The case of T & J Towing v Kurtz concerns a person who set up a Facebook page attacking a towing company which he said had wrongly towed away his car.  The company issued defamation proceedings claiming US$750,000 damages.  Details of the case can be found on the Citizen Media Law Project Blog.

In Maxon v. Ottawa Publishing Co., 3-08-0805 (Ill. App. Ct. June 1, 2010), the court reversed a trial court order granting Ottawa Publishing’s motion to dismiss a pre-litigation petition for discovery seeking the identity of a commenter to its website  There is a comment on the case on the Citizen Media Law Project Blog which also has details of the court documents.

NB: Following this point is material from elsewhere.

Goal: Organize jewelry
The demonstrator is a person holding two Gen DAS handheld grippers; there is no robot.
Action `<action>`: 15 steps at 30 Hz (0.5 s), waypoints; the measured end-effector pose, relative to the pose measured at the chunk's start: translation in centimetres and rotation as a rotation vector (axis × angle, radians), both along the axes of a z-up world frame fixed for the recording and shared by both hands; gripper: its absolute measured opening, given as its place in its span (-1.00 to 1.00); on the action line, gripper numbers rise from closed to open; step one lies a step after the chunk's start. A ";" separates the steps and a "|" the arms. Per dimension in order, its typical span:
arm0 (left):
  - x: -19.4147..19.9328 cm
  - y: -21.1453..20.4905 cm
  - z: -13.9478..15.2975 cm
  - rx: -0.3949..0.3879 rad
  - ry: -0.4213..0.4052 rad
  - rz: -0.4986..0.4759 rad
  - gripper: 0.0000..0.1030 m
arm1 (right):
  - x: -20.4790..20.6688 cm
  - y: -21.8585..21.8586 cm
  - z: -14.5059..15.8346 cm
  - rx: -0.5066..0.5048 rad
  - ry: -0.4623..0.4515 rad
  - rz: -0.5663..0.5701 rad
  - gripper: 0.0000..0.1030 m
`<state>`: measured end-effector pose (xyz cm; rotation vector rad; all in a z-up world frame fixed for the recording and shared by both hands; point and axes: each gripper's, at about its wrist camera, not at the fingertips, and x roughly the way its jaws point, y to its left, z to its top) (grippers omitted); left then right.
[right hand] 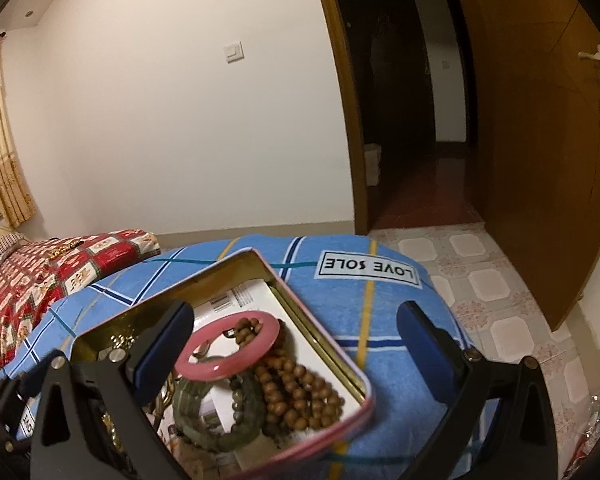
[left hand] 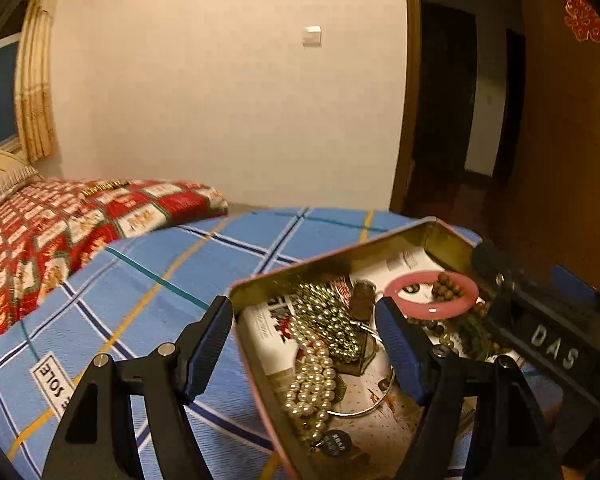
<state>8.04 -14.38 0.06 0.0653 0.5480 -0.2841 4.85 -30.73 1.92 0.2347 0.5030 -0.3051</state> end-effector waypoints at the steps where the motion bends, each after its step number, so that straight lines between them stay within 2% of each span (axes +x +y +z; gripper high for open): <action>1: -0.2 0.2 0.1 0.000 -0.017 0.003 0.43 | -0.2 0.2 0.1 -0.015 -0.009 -0.003 1.00; 6: -2.0 0.8 0.5 0.029 -0.083 0.017 0.43 | -2.2 2.2 1.0 -0.123 -0.069 -0.011 1.00; 15: -5.0 2.5 1.0 0.009 -0.153 0.026 0.43 | -5.5 3.3 1.3 -0.128 -0.127 -0.018 1.00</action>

On 8 June 2010 in El-Shifa Pharmaceutical Industries Co v United States the Federal Appeals Court for the District of Columbia upheld the dismissal of a defamation suit for statements that Clinton administration officials reportedly made to the press to justify the missile attack against a pharmaceutical plant in Sudan in 1998.  The plant owner, Salah Idris had alleged government officials concocted a story tying him and the plant, El-Shifa Pharmaceutical Industries Co., to terrorism. Administration officials made statements to the press linking Mr Idris to Osama bin Laden.  The Court relied on the “political question doctrine”, holding that the case

“requires us to determine the factual validity of the government’s stated reasons for the strike. If the political question doctrine means anything in the arena of national security and foreign relations, it means the courts cannot assess the merits of the President’s decision to launch an attack on a foreign target, and the plaintiffs ask us to do just that.”

The highly questionable background to this attack is set out in the plant’s Wikipedia entry.  There is a characteristically hard hitting article by Christopher Hitchens on the episode.

Finally, the Volokh Conspiracy Blog draws attention to the remarkable fact that criminal libel laws not only continue in existence in about one third of US states but in Virginia there were about 200 criminal libel prosecutions between 2001 until 2008.  The relevant statute provides that

Any person who shall falsely utter and speak, or falsely write and publish, of and concerning any female of chaste character, any words derogatory of such female’s character for virtue and chastity, or imputing to such female acts not virtuous and chaste, or who shall falsely utter and speak, or falsely write and publish, of and concerning another person, any words which from their usual construction and common acceptation are construed as insults and tend to violence and breach of the peace or shall use grossly insulting language to any female of good character or reputation, shall be guilty of a Class 3 misdemeanor.

He also points out that there have been a small number of criminal libel prosecutions in other states.  Commentators on his blog suggest that the Virginia statute might be fulfilling the role of a harassment law but the law does appear to be a strange anomaly in the land of the First Amendment.